The top Democrats on the House Oversight and Reform and Judiciary committees called on their Senate colleagues to reject President Trump’s choice to serve at the Office of Special Counsel, arguing that Paul Ingrassia’s extremist views and friends disqualify him from a position traditionally dedicated to guarding against politicization.

Trump nominated Ingrassia last month, after a legal battle that culminated in the firing of then-Special Counsel Hampton Dellinger in March. Ingrassia briefly served as White House liaison to the Justice Department, but transferred to the Homeland Security Department following reported clashes with another top aide within the attorney general’s office.

The Office of Special Counsel safeguards merit principles in the nonpartisan civil service, protects whistleblowers and enforces the Hatch Act.

In a letter to Senate Homeland Security and Governmental Affairs Committee Chairman Rand Paul, R-Ky., and ranking member Gary Peters, D-Mich., Reps. Robert Garcia, D-Calif., and Jamie Raskin, D-Md., the top Democrats on the House Oversight and Reform Committee and House Judiciary Committee, respectively, argued that Ingrassia’s punitive view of federal workers, as evidenced by his advocacy for the purge of those who investigated and prosecuted the Jan. 6, 2021, attack on the U.S. Capitol, disqualifies him for the role of special counsel.

“Mr. Ingrassia has made clear his disdain for the Constitution and the rule of law,” Garcia and Raskin wrote. “In 2020, he called for martial law to overturn a free and fair democratic election—an authoritarian impulse that alone should disqualify him from any position of public trust . . . He called for President Trump to ‘expressly name, in a public proclamation, any judge and prosecutor involved in the J6 scam—and call on them to resign from their offices, and pressure Congress to undertake impeachment proceedings against them if they do not cooperate.”

Raskin and Garcia also highlighted Ingrassia’s association with white supremacist and Holocaust denier Nick Fuentes, as well as Andrew Tate, a conservative social media influencer who has been charged with rape and sex trafficking in multiple countries.

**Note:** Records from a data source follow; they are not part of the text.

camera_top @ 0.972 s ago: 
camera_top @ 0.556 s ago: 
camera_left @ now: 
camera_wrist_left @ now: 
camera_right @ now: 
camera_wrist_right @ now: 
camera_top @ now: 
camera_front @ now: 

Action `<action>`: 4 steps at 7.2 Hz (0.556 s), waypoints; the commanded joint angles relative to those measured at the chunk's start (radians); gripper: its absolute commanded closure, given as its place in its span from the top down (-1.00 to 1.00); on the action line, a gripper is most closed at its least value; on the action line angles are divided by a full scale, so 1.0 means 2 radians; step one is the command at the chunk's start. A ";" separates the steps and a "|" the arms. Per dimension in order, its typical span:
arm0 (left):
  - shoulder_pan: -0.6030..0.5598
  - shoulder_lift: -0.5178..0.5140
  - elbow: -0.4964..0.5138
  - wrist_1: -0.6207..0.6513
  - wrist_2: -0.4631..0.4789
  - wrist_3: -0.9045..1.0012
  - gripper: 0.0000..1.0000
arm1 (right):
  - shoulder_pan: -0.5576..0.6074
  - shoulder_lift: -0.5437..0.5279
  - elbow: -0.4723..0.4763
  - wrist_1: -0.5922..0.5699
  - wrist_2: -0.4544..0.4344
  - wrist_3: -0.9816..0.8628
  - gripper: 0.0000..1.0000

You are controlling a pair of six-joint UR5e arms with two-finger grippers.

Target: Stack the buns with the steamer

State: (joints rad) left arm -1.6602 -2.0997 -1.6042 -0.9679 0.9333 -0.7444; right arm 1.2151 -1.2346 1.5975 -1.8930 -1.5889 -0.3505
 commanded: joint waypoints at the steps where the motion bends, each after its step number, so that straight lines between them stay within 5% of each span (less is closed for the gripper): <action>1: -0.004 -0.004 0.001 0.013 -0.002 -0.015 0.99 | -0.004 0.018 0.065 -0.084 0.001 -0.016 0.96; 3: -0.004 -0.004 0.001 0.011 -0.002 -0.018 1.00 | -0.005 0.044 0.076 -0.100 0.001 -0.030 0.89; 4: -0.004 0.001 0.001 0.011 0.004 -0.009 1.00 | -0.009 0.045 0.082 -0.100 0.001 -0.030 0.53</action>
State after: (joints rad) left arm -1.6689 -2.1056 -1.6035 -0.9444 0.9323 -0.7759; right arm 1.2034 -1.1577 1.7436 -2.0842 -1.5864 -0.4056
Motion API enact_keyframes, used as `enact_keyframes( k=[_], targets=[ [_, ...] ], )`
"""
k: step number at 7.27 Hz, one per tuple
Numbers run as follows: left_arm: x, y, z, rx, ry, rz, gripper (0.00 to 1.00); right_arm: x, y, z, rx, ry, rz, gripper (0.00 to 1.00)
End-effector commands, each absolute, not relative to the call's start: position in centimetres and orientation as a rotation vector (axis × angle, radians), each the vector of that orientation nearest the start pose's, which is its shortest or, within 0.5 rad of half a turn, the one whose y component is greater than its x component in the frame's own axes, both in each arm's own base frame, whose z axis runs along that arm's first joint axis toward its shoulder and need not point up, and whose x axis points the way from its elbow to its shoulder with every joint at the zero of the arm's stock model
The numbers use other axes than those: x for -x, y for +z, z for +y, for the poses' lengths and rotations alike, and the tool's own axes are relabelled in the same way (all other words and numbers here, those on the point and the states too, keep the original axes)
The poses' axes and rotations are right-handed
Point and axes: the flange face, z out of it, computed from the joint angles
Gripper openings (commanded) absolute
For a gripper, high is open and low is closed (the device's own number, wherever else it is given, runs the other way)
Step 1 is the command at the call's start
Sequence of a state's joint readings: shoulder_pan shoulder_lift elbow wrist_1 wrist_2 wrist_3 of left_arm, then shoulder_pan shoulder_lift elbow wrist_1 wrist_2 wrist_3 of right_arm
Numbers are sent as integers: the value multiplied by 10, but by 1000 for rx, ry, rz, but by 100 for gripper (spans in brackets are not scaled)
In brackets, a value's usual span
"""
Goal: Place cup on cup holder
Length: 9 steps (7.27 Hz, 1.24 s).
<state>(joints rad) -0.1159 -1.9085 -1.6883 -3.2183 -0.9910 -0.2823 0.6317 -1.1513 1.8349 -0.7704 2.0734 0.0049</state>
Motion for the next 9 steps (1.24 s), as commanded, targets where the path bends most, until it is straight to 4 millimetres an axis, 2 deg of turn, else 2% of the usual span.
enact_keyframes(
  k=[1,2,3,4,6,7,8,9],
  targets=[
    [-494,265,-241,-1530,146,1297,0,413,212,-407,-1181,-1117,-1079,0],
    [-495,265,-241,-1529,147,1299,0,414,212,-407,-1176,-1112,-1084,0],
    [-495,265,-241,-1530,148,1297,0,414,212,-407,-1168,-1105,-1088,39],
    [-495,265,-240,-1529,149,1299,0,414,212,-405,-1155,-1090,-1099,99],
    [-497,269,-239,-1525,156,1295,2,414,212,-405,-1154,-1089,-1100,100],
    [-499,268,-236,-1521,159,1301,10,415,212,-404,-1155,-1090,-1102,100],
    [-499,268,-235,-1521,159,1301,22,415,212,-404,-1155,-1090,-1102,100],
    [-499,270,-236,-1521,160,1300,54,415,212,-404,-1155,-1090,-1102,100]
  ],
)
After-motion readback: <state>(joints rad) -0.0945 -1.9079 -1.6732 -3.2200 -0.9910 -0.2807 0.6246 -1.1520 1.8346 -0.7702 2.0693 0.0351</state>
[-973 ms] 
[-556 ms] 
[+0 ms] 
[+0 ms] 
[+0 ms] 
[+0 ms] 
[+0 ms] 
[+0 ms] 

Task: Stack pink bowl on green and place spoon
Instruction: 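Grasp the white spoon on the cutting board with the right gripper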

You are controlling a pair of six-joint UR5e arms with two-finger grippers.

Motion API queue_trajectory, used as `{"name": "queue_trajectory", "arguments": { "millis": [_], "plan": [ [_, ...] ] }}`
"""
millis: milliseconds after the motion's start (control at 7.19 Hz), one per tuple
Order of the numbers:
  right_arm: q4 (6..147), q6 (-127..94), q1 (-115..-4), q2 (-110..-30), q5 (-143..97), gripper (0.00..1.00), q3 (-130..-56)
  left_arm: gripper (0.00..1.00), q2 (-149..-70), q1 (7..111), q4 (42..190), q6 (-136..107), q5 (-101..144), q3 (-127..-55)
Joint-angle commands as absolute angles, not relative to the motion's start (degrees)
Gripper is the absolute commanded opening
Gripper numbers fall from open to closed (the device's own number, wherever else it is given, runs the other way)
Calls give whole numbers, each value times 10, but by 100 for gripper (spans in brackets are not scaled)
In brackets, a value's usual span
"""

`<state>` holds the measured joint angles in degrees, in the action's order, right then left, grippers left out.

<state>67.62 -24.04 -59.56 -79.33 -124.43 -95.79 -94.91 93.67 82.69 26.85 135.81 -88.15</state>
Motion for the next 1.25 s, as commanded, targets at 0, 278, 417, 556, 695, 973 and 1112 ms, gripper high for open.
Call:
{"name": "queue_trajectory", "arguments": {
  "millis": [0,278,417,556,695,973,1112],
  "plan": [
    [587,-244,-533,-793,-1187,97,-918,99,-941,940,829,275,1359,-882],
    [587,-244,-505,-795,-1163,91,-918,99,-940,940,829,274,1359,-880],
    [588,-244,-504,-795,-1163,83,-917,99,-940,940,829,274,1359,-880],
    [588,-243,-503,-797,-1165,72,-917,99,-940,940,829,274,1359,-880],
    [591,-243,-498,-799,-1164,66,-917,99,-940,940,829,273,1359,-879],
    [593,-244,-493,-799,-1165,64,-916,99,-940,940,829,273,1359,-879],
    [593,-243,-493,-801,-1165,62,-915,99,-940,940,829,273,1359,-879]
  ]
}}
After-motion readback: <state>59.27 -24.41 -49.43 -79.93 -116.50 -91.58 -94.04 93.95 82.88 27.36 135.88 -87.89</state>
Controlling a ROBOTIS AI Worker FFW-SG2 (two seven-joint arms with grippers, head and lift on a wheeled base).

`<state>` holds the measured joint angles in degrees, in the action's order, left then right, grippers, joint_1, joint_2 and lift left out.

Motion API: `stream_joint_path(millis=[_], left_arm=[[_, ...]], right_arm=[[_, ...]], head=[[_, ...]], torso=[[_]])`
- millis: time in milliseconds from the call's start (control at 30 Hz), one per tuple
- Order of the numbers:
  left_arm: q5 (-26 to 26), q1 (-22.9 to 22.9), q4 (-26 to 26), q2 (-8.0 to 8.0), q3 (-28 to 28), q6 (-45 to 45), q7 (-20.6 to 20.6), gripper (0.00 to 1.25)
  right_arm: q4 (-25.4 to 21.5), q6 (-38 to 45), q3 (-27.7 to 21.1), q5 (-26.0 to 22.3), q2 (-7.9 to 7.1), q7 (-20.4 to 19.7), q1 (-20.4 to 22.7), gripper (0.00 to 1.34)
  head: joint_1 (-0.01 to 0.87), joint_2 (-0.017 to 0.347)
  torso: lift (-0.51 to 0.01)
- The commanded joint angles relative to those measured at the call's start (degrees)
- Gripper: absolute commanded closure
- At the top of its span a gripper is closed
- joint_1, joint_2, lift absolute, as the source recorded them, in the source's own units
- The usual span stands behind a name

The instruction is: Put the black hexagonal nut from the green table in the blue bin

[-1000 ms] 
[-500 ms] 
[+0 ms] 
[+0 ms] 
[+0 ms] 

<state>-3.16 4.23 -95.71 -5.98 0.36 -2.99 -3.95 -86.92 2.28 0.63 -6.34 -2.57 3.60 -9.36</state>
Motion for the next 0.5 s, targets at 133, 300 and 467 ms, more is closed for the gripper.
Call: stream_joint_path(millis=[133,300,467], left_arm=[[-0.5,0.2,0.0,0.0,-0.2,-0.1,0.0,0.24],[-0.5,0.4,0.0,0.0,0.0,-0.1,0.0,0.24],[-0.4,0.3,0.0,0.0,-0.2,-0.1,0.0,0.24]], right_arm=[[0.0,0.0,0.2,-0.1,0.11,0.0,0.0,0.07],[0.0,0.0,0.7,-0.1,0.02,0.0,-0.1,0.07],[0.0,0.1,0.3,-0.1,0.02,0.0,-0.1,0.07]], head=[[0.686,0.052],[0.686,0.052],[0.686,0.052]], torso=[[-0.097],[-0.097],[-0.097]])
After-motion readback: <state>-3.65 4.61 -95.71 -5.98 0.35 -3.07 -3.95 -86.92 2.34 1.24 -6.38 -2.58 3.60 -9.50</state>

The House lawmakers argued that Ingrassia is too “blindly loyal” to Trump to effectively enforce the Hatch Act, which restricts federal employees and political appointees’ political activity, or federal laws aimed at protecting whistleblowers from political retaliation. Watchdog organizations and whistleblower protection groups raised similar concerns shortly following Ingrassia’s nomination.

“Mr. Ingrassia’s nomination is not about restoring integrity,” they wrote. “It is part of a concerted effort by President Trump to traumatize the federal workforce and consolidate unchecked power. It emerges from a broader effort by this administration to impose ideological purity tests in which devotion to one individual matters more than fidelity to the Constitution and the American people. President Trump wants to appoint Mr. Ingrassia because he knows that this nominee will treat treasonous, secessionist rhetoric as acceptable political discourse; reward extremism instead of condemning it; and work to tear down, not build up, the democratic institutions we have sworn to protect.”